The NHS is adaptable
Since 1948 the NHS has shown that it can adapt to changes in the medical field.
New medicines and medical technologies are very expensive. In other healthcare systems access to these would be dependent on your insurance cover, which would in turn be dependent on how much you and your employer are willing to pay, or dependent on how much you can afford to pay in medical fees. In contrast, under the NHS it is possible for everyone to have access to the latest technologies regardless of financial status.
The NHS has always managed to incorporate new technologies into its service, making them available to the whole population: organ transplants began in 1960; computer tomography in 1972; and keyhole surgery and magnetic resonance imaging in 1980. And since 1948 the NHS has prescribed innovative medicines soon after their launch for hundreds of medical conditions, including heart disease, cancer and diabetes.
The NHS is a network
The NHS is a network and can work cooperatively enabling the organisation to share good ideas, staff, expertise and new technology. It is possible for patients to move to other areas of the country if this is needed for their care.
The position of the NHS in the country and its ability to act as one organisation with shared goals and strategy allows it to be a cornerstone for developing public health policies and introducing healthcare strategies. This is beneficial for the health of the entire population. Initiatives such as the anti-HIV public information campaign in the 1980s were made far easier by the position of the NHS as a countrywide network. Other public health initiatives include the Stroke - Act F.A.S.T campaign and the introduction of screening for cervical, breast and bowel cancer.
The organisation of the NHS means that there is a great potential for exerting control over prescribing, which has been invaluable at keeping down the total cost of medicines. A key policy for the NHS has been the switch away from proprietary drugs still under patent to cheaper (but chemically identical) generic medicines produced once patents end. According to the King’s Fund this policy across the NHS has saved it around £7.1 billion from 1976 to 2015 and allowed 490 million more items to be prescribed without an increase in total spending. The UK now has one of the highest rates of generic prescribing worldwide at 84%.
Patients are put first
Perhaps one of the most important aspects of a publicly-funded organisation, is that the NHS does not need to make a profit, all funding can go to making the NHS work for the patient. The NHS is not beholden to shareholders who demand a good return for their investment.

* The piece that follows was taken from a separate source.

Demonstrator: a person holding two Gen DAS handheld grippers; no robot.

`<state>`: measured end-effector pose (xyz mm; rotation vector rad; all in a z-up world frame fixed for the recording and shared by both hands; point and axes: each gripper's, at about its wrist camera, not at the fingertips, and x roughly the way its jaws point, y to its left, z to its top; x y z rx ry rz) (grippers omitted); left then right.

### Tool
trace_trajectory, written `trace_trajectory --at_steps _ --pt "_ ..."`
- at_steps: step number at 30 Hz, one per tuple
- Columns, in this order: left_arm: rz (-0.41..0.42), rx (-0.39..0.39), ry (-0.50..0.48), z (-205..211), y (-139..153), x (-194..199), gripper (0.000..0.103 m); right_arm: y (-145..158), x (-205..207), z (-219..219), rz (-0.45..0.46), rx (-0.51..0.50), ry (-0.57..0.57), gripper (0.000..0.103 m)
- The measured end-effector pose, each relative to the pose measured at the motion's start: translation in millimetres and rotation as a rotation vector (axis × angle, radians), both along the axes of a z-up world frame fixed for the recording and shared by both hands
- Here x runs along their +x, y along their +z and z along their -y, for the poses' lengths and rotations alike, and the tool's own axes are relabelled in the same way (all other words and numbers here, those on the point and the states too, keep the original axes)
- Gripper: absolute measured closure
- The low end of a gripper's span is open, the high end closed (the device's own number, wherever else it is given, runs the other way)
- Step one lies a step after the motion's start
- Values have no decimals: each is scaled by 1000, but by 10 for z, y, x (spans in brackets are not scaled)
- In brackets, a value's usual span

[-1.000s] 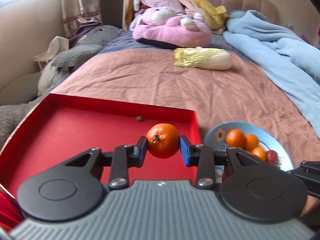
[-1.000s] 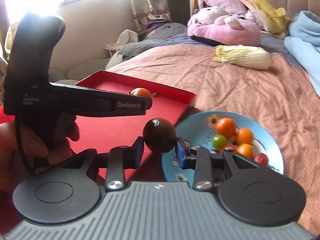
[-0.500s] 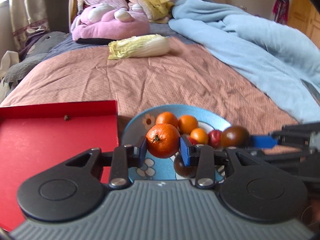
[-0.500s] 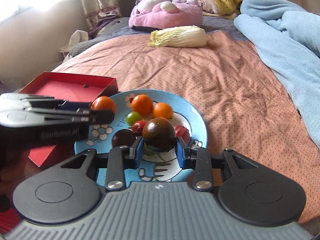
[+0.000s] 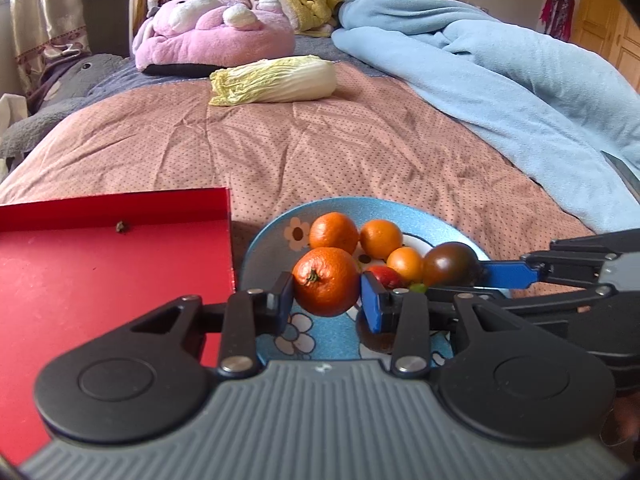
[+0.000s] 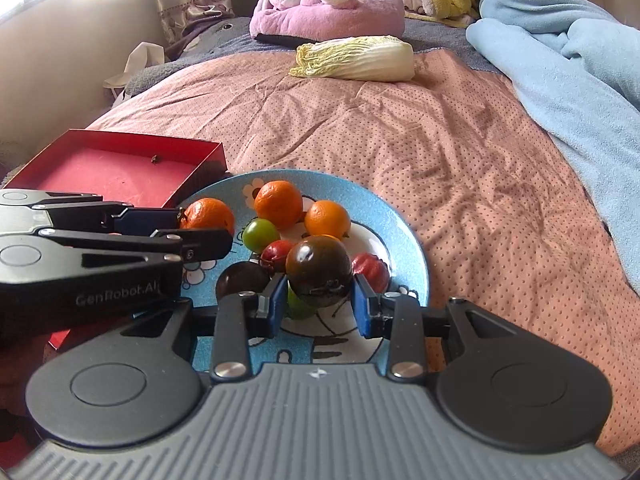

The NHS means that there is no insurance company bureaucracy to deal with before or after a patient is treated, no possible refusal of an insurance claim, no dictating exactly which hospital can treat you, no lists of allowed treatments under your insurance cover, and no massive co-payments to deal with.
In the Commonwealth Fund report the NHS came top for access, for both timeliness of treatment and as a country where patients where least likely to have cost-related access issues.
A dedicated workforce
The NHS has always been committed to a high level of training and its staff are dedicated to applying high standards of care.
The NHS is the best
So there we have it - the NHS - a publicly-funded healthcare system that’s not only free at the point of need, open to all regardless of financial position, adaptable to a changing world, and focused on the health of the entire country, but also great value for money. The NHS is facing enormous challenges, but it has proven time and time again to be the best system for the entire population.